• Work instruction:
Below are some records. Return exactly the lines from the one containing "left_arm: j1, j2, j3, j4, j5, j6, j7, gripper" through the one containing "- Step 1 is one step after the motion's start", both included, and only those.

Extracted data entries

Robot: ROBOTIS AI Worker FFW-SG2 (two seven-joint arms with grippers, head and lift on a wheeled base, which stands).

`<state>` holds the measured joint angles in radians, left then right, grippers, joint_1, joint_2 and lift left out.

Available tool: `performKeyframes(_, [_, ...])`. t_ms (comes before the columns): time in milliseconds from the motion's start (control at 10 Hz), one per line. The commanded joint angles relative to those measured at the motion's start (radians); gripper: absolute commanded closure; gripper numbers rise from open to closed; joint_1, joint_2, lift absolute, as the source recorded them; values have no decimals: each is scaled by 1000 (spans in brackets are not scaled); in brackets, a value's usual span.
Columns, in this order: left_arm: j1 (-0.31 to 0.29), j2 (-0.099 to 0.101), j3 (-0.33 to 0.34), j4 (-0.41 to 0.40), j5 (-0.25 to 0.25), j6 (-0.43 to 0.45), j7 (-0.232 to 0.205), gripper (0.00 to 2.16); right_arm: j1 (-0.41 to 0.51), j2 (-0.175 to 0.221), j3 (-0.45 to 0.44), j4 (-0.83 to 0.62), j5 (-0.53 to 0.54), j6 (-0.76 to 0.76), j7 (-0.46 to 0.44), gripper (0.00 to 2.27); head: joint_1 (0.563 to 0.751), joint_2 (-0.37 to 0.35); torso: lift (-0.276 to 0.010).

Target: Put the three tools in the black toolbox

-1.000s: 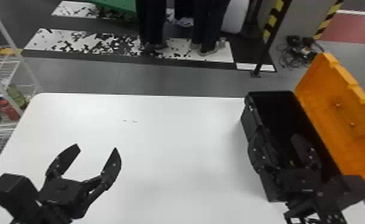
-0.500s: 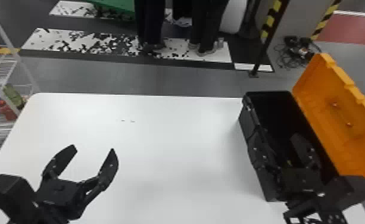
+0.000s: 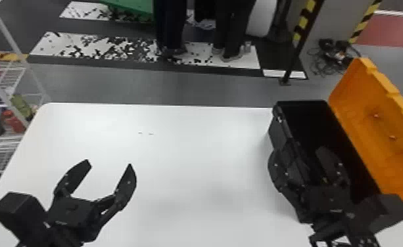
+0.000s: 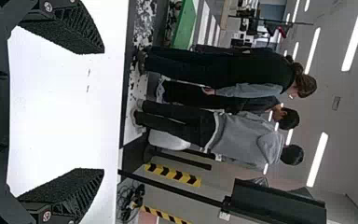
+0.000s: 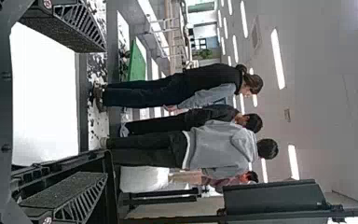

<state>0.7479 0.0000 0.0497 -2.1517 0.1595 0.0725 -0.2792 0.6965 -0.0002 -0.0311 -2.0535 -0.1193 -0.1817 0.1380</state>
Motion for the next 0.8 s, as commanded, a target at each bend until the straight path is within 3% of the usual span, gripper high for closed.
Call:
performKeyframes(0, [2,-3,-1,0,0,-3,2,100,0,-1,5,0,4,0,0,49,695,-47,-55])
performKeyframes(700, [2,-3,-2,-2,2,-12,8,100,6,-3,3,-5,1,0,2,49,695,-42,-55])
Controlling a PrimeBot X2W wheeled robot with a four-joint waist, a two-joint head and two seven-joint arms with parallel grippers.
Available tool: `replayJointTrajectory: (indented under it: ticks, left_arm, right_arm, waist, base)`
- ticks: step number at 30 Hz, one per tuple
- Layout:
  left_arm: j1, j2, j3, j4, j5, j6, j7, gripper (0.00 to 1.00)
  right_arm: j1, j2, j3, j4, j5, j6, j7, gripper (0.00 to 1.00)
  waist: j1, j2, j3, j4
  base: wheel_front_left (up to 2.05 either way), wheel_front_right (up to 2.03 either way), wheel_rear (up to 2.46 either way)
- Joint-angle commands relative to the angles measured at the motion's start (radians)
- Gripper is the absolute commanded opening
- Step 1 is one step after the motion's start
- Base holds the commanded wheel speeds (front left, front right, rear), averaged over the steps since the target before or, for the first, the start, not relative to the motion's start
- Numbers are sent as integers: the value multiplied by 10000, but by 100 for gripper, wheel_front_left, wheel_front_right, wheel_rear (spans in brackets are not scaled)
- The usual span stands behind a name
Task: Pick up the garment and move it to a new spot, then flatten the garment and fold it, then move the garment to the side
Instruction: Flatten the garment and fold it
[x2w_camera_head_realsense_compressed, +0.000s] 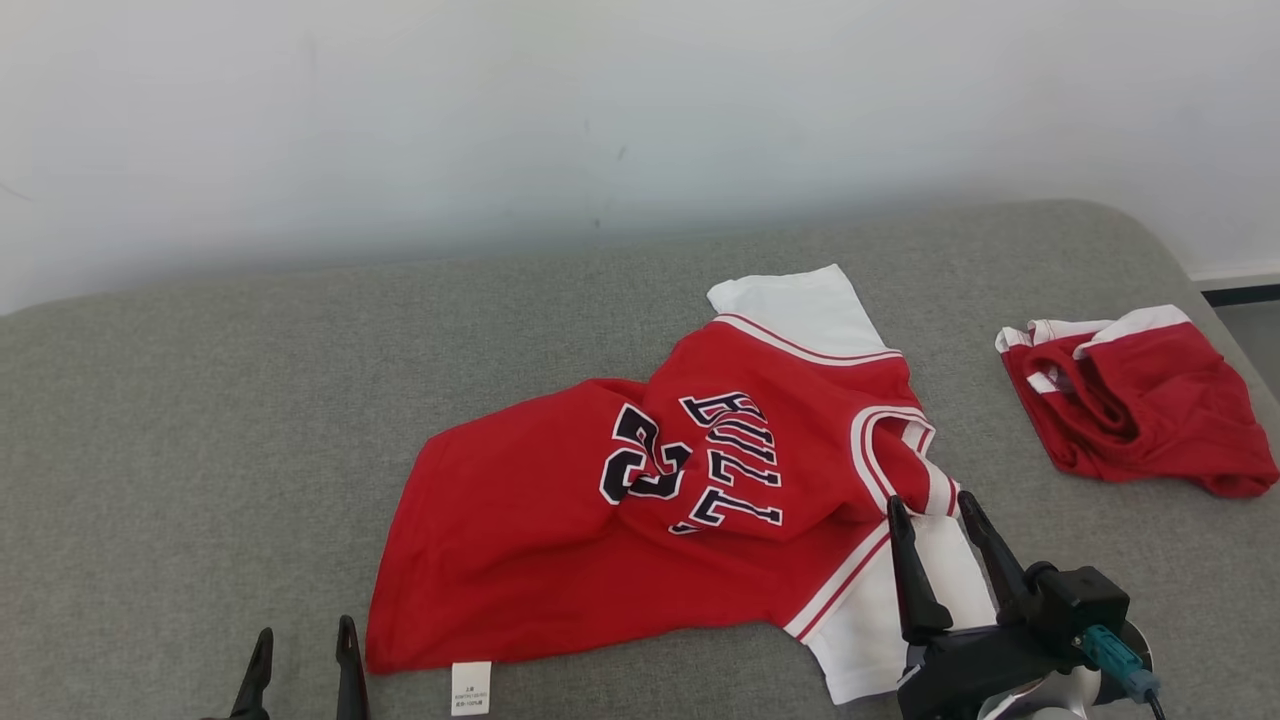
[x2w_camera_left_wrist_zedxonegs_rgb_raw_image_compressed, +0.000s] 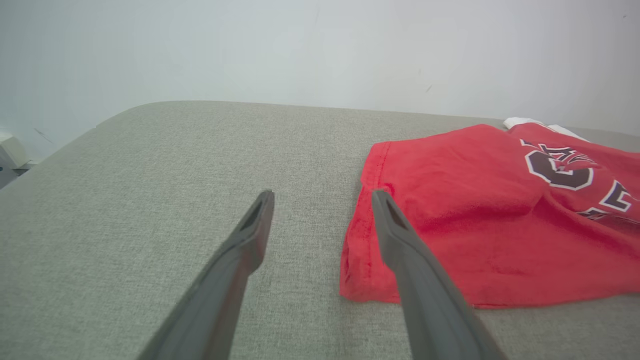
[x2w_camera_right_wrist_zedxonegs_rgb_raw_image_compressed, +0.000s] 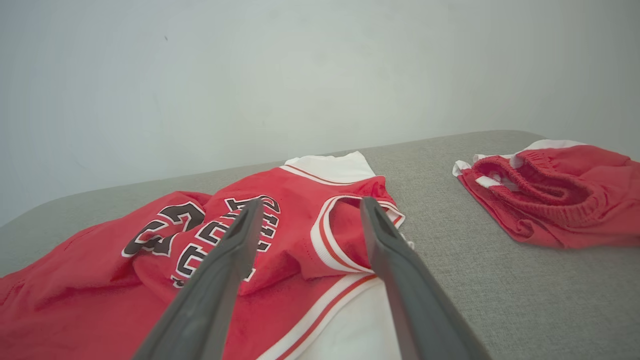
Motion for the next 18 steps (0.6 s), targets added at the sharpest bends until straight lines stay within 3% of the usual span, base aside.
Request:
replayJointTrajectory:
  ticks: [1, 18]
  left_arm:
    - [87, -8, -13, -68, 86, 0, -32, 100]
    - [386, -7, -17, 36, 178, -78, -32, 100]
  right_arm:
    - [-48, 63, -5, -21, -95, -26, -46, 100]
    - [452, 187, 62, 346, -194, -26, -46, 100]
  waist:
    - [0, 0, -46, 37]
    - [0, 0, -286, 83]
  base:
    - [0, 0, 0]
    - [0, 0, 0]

• Exercise response:
  left_arm: j1, j2, j3, j4, j5, j6, j7, gripper (0.00 to 1.00)
  right_arm: j1, j2, j3, j4, j5, j6, j7, gripper (0.00 to 1.00)
  waist: j1, j2, j3, j4
  base: wheel_front_left (up to 2.05 either way), wheel_front_right (up to 2.03 either way), wheel_rear (up to 2.46 either way)
- Joint-angle commands relative to the angles measured at the motion's start (radians)
- Gripper is the absolute commanded opening
- Step 1 is one step after the motion's start

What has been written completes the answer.